_TASK DIRECTIONS:_
Look through the listing below and write out exactly the lines from the line with "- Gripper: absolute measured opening" to the line with "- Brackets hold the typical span", both included, and no others.

----- DATA LISTING

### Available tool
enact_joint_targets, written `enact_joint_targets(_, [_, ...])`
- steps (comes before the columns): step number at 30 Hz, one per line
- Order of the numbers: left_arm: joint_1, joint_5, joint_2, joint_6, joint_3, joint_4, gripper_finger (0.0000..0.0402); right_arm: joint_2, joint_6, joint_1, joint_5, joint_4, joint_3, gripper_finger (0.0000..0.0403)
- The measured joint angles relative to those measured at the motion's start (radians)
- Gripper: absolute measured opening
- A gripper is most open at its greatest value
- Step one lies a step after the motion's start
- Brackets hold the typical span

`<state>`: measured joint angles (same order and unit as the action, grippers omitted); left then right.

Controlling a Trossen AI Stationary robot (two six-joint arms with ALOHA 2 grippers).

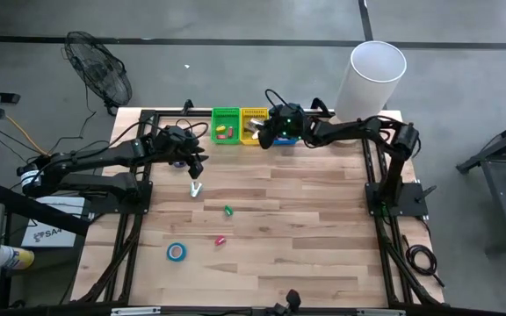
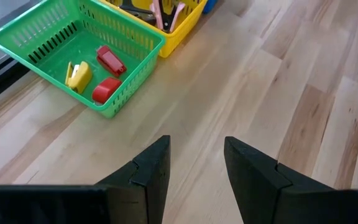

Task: Pick and place Stapler, Stapler remover, tape
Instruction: Put the gray staple remover into the yellow bin

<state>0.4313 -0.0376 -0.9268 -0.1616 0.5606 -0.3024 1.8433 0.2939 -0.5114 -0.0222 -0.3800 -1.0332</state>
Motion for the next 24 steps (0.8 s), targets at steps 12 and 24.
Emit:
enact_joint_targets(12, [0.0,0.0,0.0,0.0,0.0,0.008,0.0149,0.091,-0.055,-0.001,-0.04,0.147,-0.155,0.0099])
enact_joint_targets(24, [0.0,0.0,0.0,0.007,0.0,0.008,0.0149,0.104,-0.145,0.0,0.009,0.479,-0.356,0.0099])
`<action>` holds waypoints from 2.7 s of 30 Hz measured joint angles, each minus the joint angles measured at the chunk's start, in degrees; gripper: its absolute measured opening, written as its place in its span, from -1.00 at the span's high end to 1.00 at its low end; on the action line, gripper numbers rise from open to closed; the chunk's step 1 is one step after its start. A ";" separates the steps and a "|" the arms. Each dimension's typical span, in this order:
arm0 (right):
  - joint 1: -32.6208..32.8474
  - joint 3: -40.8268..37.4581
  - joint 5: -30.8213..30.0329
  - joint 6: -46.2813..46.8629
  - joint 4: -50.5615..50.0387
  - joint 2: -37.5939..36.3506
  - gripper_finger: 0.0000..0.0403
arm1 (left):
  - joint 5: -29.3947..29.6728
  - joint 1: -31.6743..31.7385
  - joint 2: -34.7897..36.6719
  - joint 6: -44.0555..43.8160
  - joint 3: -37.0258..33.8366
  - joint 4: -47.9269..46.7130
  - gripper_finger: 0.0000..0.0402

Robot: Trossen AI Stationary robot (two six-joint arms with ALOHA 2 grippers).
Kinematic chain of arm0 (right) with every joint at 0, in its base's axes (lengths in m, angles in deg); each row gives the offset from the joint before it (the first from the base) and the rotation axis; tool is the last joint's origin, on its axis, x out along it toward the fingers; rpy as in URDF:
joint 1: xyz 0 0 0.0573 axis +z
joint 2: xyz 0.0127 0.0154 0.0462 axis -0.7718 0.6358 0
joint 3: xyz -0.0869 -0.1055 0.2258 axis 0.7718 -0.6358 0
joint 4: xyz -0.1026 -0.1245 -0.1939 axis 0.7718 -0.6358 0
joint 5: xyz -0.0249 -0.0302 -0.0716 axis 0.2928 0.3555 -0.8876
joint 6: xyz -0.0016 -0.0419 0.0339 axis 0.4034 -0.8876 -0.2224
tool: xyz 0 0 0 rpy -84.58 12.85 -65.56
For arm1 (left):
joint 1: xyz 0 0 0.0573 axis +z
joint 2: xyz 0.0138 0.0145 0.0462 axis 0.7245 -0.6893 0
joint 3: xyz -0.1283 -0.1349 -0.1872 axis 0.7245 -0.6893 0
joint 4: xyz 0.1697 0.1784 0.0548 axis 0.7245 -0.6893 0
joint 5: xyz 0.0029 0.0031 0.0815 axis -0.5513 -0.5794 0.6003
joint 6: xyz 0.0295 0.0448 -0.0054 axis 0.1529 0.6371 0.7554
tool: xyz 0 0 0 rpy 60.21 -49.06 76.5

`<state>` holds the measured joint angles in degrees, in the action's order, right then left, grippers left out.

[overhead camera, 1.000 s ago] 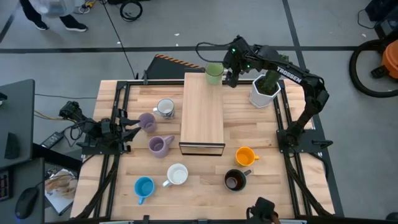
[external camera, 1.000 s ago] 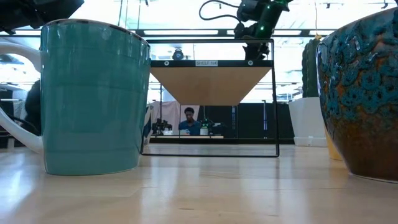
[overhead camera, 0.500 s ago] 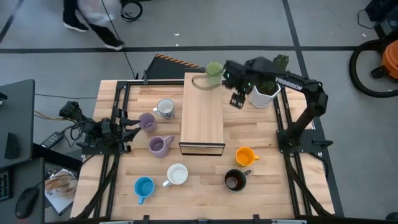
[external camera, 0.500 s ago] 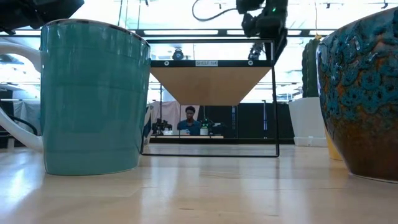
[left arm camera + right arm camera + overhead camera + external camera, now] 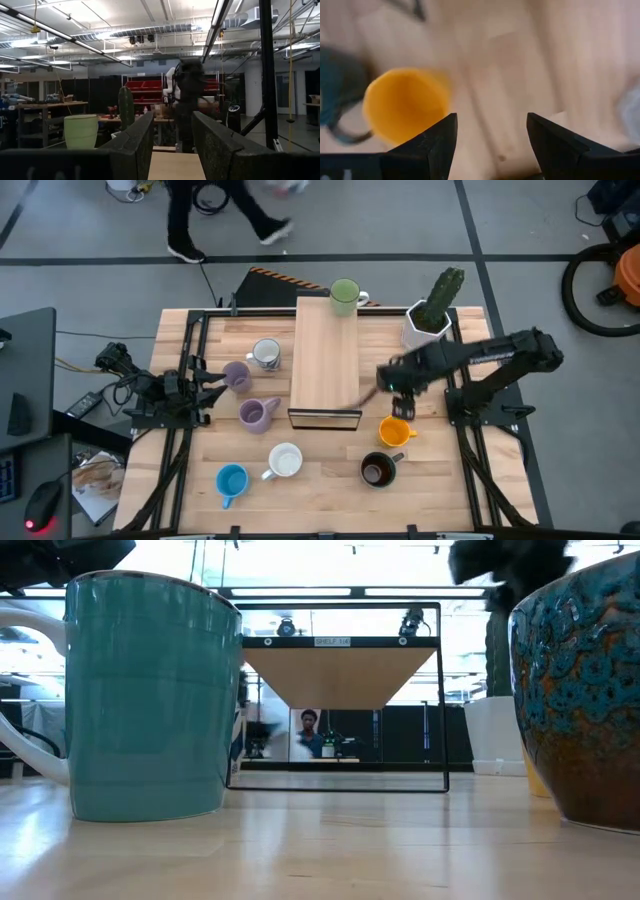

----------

_ANSWER SPACE:_
- Gripper: absolute measured opening
- A gripper is most open at its greatest value
- Step one lies a step after the motion's start
- Brackets hold the typical span

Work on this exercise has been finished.